Logo en.artbmxmagazine.com

Rcm

Table of contents:

Anonim

Reliability-Centered Maintenance (MCC), or Reliability-centered Maintenance (RCM), has been developed for the civil aviation industry more than 30 years ago.

The process allows you to determine the appropriate maintenance tasks for any physical asset.

RCM has been used in thousands of companies around the world: from large petrochemical companies to the main armed forces of the world use RCM to determine the maintenance tasks of their equipment, including large mining, electricity generation, oil and derivatives, metal -mechanical, etc. The SAE JA1011 standard specifies the requirements that a process must meet in order to be called an RCM process. It can be downloaded through the SAE portal (www.sae.org).

According to this standard, the 7 basic questions of the RCM process are:

1. What are the desired roles for the equipment being analyzed?

2. What are the failure states (function failures) associated with these functions?
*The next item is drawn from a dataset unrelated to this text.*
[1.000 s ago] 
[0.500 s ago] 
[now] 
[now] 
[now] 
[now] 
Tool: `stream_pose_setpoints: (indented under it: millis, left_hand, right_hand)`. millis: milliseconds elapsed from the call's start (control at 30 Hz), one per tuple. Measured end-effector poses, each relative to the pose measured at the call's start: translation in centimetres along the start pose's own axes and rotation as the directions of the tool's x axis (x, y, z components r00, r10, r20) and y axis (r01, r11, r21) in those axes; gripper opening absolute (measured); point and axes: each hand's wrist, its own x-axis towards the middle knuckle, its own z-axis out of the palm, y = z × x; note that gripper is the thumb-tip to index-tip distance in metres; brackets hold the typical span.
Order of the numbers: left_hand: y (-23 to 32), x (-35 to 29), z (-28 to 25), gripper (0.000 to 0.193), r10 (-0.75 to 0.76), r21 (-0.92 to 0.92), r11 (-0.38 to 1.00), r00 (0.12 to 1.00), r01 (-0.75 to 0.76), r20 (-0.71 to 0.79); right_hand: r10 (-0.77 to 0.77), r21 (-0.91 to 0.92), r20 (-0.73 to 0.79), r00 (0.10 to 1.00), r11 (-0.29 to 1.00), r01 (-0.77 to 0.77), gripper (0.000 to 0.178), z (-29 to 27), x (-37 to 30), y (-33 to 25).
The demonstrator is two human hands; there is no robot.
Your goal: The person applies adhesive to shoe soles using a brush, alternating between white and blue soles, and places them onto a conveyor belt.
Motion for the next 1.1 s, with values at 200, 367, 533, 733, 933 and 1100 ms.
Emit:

3. What are the possible causes of each of these failure states?

4. What are the effects of each of these failures?

5. What is the consequence of each failure?

6. What can be done to predict or prevent failure?

7. What to do if a predictive or preventive task cannot be found

2 RCM concepts

The RCM shows that many of the maintenance concepts that were considered correct are actually wrong. In many cases, these concepts can be even dangerous. For example, the idea that most failures occur as equipment ages has been proven false for the vast majority of industrial equipment. Several concepts derived from Reliability Centered Maintenance are explained below, many of which are not yet fully understood by industrial maintenance professionals.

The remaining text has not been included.